● What is required: Look for the word "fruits" in the records, and copy each line where it appears.

##############################

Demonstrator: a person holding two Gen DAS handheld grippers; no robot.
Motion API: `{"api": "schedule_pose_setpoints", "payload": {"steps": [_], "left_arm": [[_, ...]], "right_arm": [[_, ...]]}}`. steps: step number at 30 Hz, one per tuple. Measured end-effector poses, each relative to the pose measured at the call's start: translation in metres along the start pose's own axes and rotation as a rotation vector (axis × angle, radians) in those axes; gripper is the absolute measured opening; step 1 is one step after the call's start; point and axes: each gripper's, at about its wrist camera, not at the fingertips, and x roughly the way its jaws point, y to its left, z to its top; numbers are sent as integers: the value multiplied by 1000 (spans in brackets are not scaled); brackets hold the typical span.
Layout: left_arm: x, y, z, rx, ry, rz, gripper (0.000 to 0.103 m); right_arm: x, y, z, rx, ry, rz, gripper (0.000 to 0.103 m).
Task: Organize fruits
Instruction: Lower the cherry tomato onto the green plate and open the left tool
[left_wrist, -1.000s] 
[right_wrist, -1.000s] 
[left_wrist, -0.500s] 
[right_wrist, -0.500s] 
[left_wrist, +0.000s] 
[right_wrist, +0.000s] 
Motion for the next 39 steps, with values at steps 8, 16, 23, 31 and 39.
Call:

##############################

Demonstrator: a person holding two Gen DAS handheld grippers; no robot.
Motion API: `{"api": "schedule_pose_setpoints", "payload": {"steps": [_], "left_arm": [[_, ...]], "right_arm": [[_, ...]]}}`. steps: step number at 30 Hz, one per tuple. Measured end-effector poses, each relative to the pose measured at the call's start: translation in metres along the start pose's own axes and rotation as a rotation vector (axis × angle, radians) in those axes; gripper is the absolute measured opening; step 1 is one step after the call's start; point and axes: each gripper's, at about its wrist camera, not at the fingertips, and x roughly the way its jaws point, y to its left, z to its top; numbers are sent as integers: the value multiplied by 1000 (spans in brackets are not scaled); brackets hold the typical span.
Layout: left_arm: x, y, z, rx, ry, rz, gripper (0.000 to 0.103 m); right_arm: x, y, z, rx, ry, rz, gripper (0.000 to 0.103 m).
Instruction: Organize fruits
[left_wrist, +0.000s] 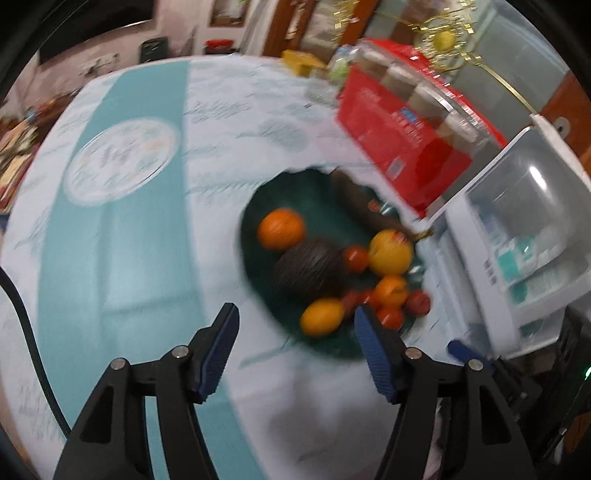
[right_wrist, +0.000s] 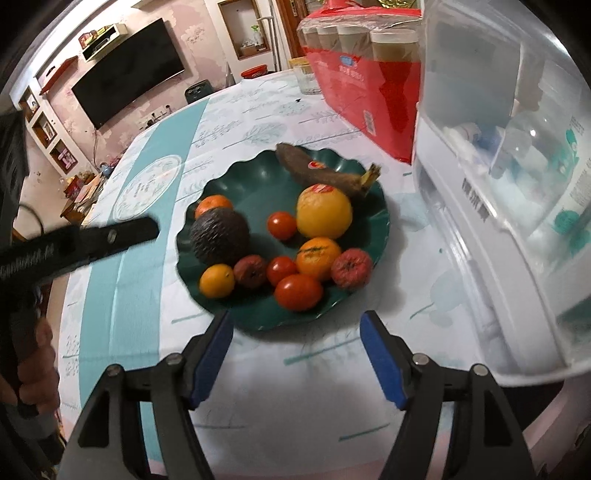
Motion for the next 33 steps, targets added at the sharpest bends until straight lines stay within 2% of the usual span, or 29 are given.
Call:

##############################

● Written solution:
Task: Organize fruits
Instruction: Organize fruits

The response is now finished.